The WWP includes workshops for volunteer lecturers to adapt their existing course, a Writing Board of the Faculties to assesses new WI course proposals, and orientation workshops for new Writing Fellows (WFs) who support the WI lecturers. The lecturers are authors of their own courses;  the WFs their team who extend possibilities for developmental responses. In 2022 there are over 40 WI courses across the university, supported by over 400 WFs3.

The WWC now falls under the WWP and we are currently considering ways to thicken and grow connections within and between. We are exploring the following strategies.

  • Writing learning paths between WI and writing rich courses and the creation of micro-credentials which measure the quality of writing and thinking skills attained.
  • Formalised professional development plans for WI lecturers and WFs and writing consultants; especially for WFs as they move between working as a writing consultant in the WWC, as a WF in different disciplines, and as a mentor to other WFs as a Senior Writing Fellow.
  • Writing centre consultation strategies to promote cohesion within the WWP, which allows  for local adaptation and a cross-pollination of teaching ideas across disciplines.
  • Expanding two COVID-inspired strategies that show potential for growth and ongoing connections. The WWC-generated epistolary pedagogy, working with email letters and guiding templates, has been adopted widely across the WWP and is the focus of a national research project funded by the Oppenheimer Memorial Trust. Writing groups for WFs and writing consultants, focussed both on their own writing and on the discussion of teaching strategies, have addressed the need for decentred and independent learning.

Going forward, we wish to maintain and to extend such collaborative thinking practices to grow a rooted and resilient forest.

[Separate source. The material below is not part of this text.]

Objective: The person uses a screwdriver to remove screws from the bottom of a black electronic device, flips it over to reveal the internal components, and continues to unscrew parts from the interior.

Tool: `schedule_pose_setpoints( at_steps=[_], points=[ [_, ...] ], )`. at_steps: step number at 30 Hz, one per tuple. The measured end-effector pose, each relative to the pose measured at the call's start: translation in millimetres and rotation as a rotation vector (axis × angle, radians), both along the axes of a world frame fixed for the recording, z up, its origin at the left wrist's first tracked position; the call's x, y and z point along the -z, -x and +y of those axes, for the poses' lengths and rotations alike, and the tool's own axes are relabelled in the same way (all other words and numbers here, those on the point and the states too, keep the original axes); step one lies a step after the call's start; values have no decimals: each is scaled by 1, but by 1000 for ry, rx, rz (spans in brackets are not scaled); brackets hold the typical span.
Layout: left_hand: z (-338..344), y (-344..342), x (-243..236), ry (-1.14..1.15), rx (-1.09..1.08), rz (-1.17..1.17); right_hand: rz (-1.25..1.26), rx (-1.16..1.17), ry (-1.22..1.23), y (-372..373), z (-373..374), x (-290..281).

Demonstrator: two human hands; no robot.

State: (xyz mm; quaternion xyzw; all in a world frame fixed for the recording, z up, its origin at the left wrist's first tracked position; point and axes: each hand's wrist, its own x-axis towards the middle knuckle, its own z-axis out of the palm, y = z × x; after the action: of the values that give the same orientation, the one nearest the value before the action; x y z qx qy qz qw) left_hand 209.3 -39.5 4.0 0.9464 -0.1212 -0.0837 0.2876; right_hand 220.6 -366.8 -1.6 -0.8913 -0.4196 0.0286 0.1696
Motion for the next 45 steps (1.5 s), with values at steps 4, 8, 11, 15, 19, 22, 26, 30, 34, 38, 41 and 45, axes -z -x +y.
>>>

[1] See Lauren Beukes’  (2010) Zoo City for a fantastical but also realist depiction, and anthropologist Matthew Wilhelm-Solomon’s (2022) The Blinded City for stories from the abandoned heart.

[2] Lisa Delpit (1995) Other People’s Children; Nancy Grimm (1999) Good intentions: Writing center work for postmodern times.

[3] We are grateful to Professor Martha Townsend and her colleagues at the Campus Writing Program of the University of Missouri, Columbia, for their generous guidance in setting up the structures of the WWP.

Pamela NicholsPamela Nichols is an Associate Professor and head of the Wits Writing Programme. Her PhD in Comparative Literature (New York University) was guided by the work of Edward Said. Said’s understanding of the institutionalization of knowledge as well as her experiences of working with major writing teachers in the US, influenced her establishment of the Wits Writing Centre (WWC) in 1998. Nichols also spear-headed Writing Intensive courses at Wits, through the Wits Writing Programme (WWP), formalised in 2018. Her recent publications have focussed on listening, the development of the citizen scholar, and the deepening of critical thinking within WI courses.